- **Task**
Scan the data that follows and count the lines with the string "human"; answer with the count alone.

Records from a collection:
........

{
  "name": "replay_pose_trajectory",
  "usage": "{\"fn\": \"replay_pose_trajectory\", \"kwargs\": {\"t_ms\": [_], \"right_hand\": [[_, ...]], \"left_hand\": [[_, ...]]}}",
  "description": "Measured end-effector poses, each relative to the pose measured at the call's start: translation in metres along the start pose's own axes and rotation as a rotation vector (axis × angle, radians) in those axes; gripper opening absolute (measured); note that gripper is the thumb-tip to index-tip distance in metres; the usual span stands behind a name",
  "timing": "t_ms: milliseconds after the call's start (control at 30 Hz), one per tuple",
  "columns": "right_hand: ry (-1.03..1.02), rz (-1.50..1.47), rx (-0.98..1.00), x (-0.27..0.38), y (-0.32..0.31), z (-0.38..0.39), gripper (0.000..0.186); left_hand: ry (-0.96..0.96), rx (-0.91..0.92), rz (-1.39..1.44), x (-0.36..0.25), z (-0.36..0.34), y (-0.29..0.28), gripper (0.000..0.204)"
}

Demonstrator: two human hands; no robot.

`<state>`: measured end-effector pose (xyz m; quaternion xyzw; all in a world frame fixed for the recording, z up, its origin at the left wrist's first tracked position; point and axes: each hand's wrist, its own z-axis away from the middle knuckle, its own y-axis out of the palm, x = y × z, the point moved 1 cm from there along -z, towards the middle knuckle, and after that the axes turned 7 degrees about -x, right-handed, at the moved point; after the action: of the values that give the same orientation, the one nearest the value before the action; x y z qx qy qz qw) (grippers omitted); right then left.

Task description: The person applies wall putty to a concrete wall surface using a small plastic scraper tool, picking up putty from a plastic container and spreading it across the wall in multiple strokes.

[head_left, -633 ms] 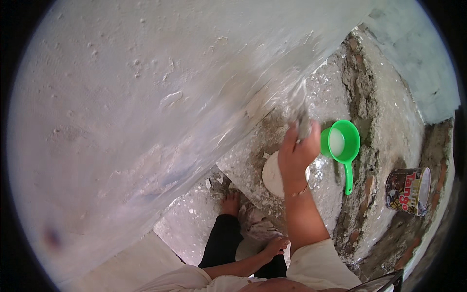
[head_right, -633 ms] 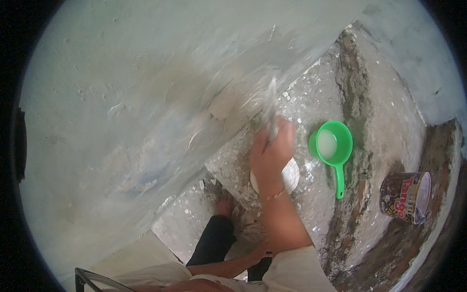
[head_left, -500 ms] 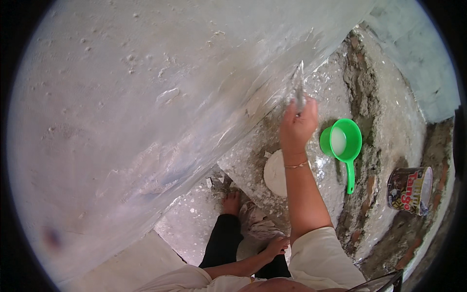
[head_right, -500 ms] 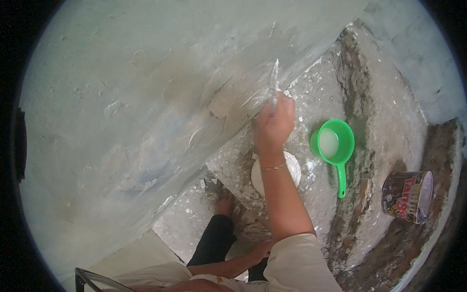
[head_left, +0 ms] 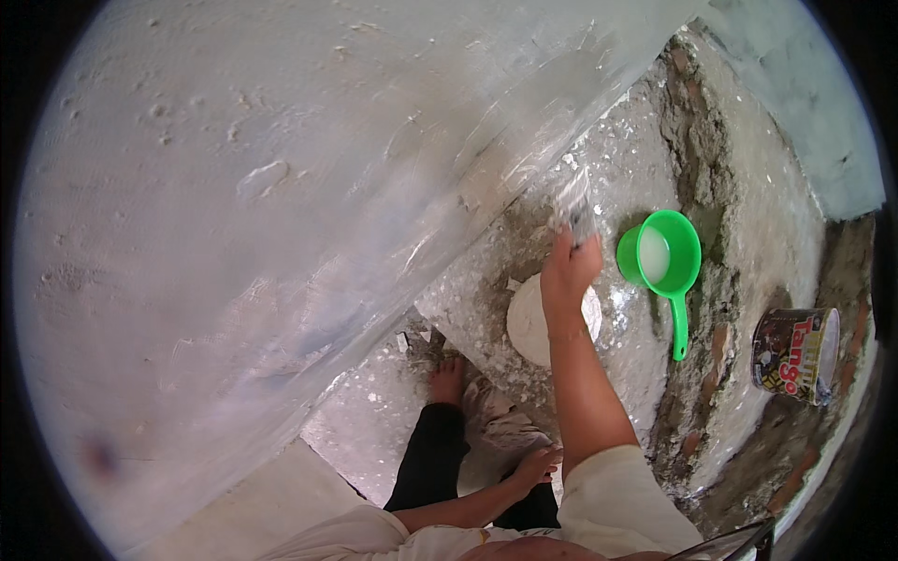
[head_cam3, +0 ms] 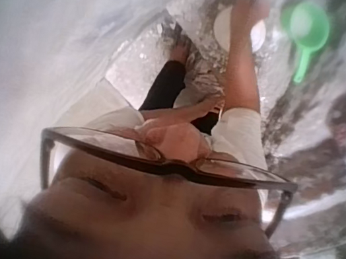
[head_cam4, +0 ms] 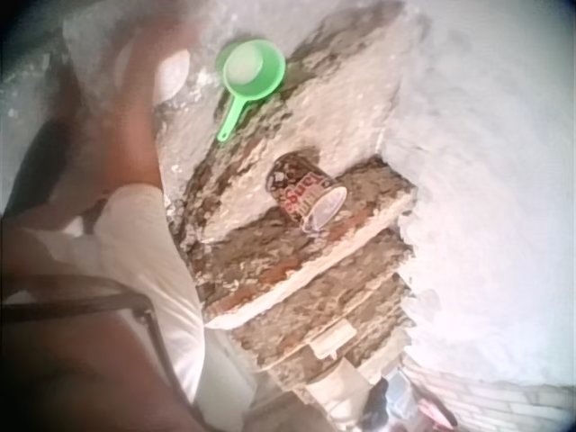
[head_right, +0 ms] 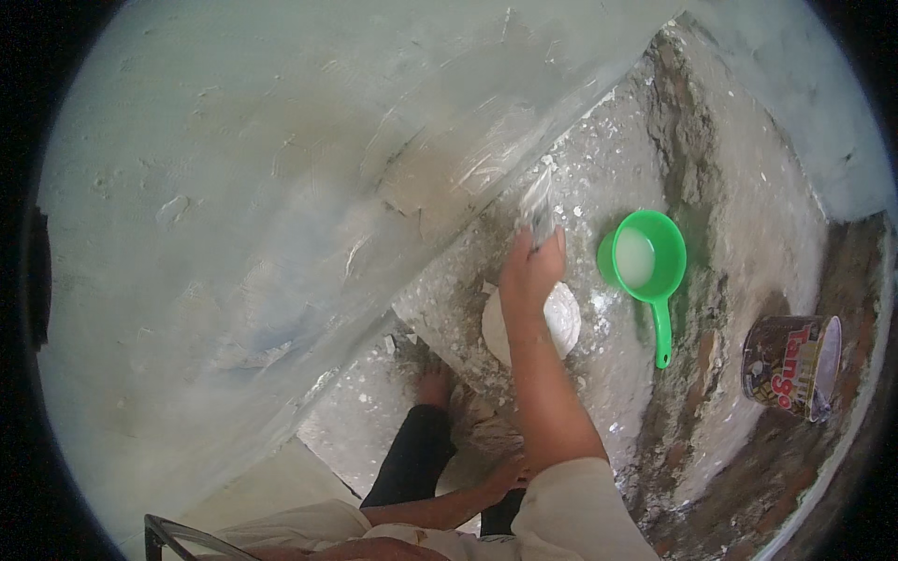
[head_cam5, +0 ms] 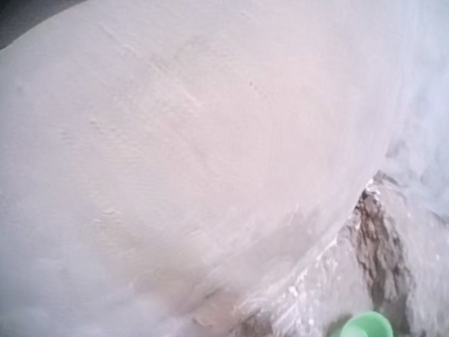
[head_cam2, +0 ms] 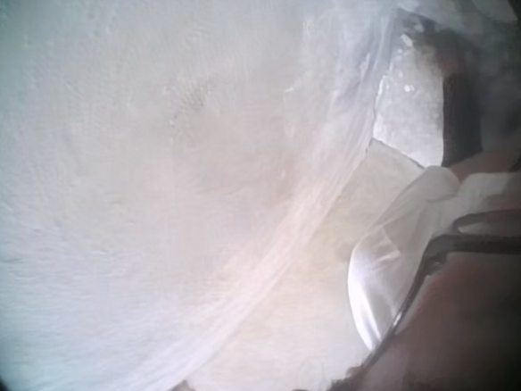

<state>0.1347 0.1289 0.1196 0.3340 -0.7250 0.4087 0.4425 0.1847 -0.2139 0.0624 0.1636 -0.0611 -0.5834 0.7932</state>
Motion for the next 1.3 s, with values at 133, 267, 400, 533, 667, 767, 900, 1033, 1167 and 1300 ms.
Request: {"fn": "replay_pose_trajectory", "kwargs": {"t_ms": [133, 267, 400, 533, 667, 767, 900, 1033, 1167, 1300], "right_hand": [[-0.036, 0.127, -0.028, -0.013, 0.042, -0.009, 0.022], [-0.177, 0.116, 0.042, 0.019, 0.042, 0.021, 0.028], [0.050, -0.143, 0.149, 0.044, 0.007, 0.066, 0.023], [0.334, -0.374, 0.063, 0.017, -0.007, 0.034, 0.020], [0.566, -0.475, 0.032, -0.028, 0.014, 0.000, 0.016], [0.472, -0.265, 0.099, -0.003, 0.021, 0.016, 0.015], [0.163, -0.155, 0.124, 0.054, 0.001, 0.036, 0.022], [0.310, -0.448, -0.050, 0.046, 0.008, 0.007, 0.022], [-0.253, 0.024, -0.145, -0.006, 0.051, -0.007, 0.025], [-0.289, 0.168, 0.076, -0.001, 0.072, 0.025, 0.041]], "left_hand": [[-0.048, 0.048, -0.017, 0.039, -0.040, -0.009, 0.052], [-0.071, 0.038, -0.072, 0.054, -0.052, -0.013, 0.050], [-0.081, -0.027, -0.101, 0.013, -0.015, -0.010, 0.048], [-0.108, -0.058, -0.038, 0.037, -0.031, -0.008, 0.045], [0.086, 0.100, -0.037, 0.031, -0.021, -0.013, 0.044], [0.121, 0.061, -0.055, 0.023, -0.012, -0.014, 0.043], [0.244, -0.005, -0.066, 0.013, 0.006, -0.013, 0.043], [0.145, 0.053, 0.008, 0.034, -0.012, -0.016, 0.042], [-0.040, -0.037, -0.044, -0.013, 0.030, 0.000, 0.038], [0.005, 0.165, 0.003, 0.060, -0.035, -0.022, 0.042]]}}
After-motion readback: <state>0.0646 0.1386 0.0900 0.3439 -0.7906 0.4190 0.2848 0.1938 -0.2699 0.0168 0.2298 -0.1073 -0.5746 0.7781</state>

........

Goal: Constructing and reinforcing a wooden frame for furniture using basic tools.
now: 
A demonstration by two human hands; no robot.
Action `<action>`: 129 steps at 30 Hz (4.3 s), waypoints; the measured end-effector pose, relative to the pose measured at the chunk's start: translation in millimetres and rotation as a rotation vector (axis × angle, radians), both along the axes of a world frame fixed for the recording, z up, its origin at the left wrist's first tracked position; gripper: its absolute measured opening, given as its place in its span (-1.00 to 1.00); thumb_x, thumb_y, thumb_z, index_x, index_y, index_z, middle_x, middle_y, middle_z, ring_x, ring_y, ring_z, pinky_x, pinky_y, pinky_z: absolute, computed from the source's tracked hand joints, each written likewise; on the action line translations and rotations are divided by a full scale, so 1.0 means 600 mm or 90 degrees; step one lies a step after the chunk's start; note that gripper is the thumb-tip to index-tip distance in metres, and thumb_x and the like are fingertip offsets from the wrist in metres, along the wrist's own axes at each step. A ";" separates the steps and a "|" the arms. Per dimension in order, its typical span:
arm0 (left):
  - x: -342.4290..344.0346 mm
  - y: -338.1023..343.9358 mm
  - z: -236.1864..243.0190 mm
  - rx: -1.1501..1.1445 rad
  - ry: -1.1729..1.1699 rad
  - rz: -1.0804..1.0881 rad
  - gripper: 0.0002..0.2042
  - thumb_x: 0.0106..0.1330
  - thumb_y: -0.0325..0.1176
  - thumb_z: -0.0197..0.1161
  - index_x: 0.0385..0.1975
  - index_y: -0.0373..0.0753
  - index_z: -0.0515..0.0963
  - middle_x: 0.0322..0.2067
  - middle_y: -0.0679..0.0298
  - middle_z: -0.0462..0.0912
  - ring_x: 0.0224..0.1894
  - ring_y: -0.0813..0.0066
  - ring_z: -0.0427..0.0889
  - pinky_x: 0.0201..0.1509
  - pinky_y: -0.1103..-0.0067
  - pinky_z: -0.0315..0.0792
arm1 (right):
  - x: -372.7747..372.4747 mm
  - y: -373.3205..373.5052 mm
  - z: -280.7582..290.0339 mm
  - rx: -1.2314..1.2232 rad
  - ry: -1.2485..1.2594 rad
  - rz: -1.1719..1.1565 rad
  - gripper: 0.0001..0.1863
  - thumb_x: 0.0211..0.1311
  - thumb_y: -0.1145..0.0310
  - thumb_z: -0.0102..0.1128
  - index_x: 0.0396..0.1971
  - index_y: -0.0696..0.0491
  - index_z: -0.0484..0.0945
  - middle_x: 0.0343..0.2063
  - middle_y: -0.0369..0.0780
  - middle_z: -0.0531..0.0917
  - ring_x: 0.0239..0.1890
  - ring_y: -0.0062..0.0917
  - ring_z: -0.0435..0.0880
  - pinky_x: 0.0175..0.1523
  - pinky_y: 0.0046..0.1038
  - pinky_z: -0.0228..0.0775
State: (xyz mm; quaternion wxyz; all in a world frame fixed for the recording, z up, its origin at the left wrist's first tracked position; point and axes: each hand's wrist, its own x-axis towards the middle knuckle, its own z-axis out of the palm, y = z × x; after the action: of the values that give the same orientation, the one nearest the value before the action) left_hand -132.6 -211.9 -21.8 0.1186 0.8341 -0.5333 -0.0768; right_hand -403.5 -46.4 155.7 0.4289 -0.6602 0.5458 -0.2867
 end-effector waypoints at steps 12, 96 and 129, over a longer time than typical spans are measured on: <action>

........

- **Reply**
2